An optimal control strategy for a gas phase bioreactor for the biodegradation of para-xylene

A methodology to formulate a "smart" control strategy for optimization of a gas phase bioreactor is developed and implemented to maximize the performance of the bioreactor system. The performance objective of the control policy was to biodegrade the maximum amount of p-xylene from the gas stream treated by the reactor within the run time. A bioreactor with a novel design configuration was used to treat a gaseous feed mixture of air and para-xylene. The feed stream is transported radially through an annular sand packing where the microorganism Pseudomonas putida ACTCC 23973 was immobilized. P-putida degraded the toxic para-xylene in the gas stream producing carbon dioxide and water. The development of the control algorithm was based on Optimal Control Theory.

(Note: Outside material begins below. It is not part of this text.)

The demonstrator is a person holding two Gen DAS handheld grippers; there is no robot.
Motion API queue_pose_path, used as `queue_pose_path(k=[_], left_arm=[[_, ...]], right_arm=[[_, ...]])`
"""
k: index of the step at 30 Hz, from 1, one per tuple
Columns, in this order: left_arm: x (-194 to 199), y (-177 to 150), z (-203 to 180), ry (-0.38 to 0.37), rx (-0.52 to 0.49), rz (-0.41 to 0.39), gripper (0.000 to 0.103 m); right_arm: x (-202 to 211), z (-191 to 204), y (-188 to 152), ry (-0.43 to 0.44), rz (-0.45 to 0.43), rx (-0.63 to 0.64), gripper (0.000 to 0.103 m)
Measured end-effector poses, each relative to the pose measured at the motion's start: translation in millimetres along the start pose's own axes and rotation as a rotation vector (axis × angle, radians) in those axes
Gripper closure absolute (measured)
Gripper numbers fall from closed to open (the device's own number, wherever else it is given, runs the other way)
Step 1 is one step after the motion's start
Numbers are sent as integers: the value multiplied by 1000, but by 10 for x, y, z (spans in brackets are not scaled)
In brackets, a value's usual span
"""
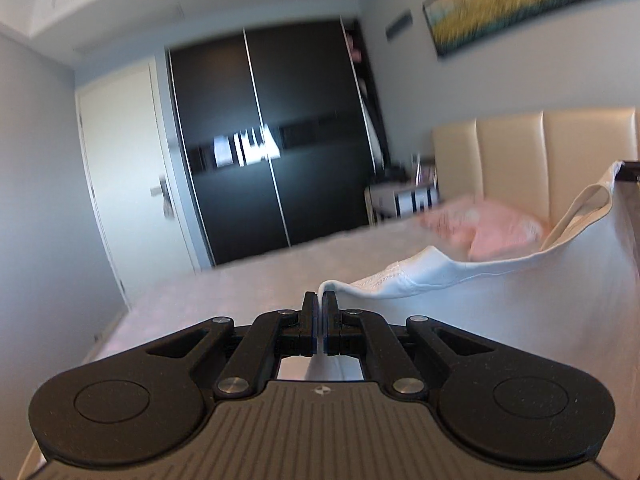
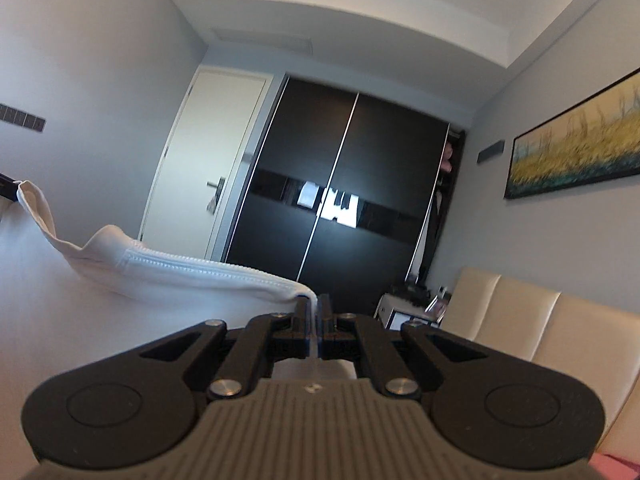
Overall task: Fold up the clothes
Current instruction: 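Lay the T-shirt flat on the bed and open both tools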
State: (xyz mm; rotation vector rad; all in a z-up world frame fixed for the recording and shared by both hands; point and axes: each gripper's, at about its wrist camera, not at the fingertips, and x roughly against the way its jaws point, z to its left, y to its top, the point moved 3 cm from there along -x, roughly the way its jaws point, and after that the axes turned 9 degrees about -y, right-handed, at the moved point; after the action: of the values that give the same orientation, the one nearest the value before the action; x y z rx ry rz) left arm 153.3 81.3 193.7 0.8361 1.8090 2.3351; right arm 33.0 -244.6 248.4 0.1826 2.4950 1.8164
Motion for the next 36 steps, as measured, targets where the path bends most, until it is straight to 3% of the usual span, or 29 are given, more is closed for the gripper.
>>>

The objective functional consisted of a penalty function which represented the biodeactivation of the column. Biodeactivation was correlated with the toxicity effects of p-xylene loading. The control algorithm was developed and the control system was simulated by a numerical iterative technique in conjunction with the finite difference method Theoretical optima and the control strategy were tested by experiment. Experimentally obtained data of the average removal of p-xylene were compared with the simulated values. Within the tested operating regimes, the developed dynamic optimal control strategy was successfully demonstrated by maximizing the removal of p-xylene fed into the reactor. For feed concentration with 100 ppm of p-xylene the removal improved by 80%, and at feed concentration of 50 ppm the improvement was 20% compared to the experimental runs without any controls implemented. The investigation successfully demonstrates a viable methodology to develop a dynamic optimal control technique for a defined objective and the applicability of the control strategy to a gas phase bioreactor.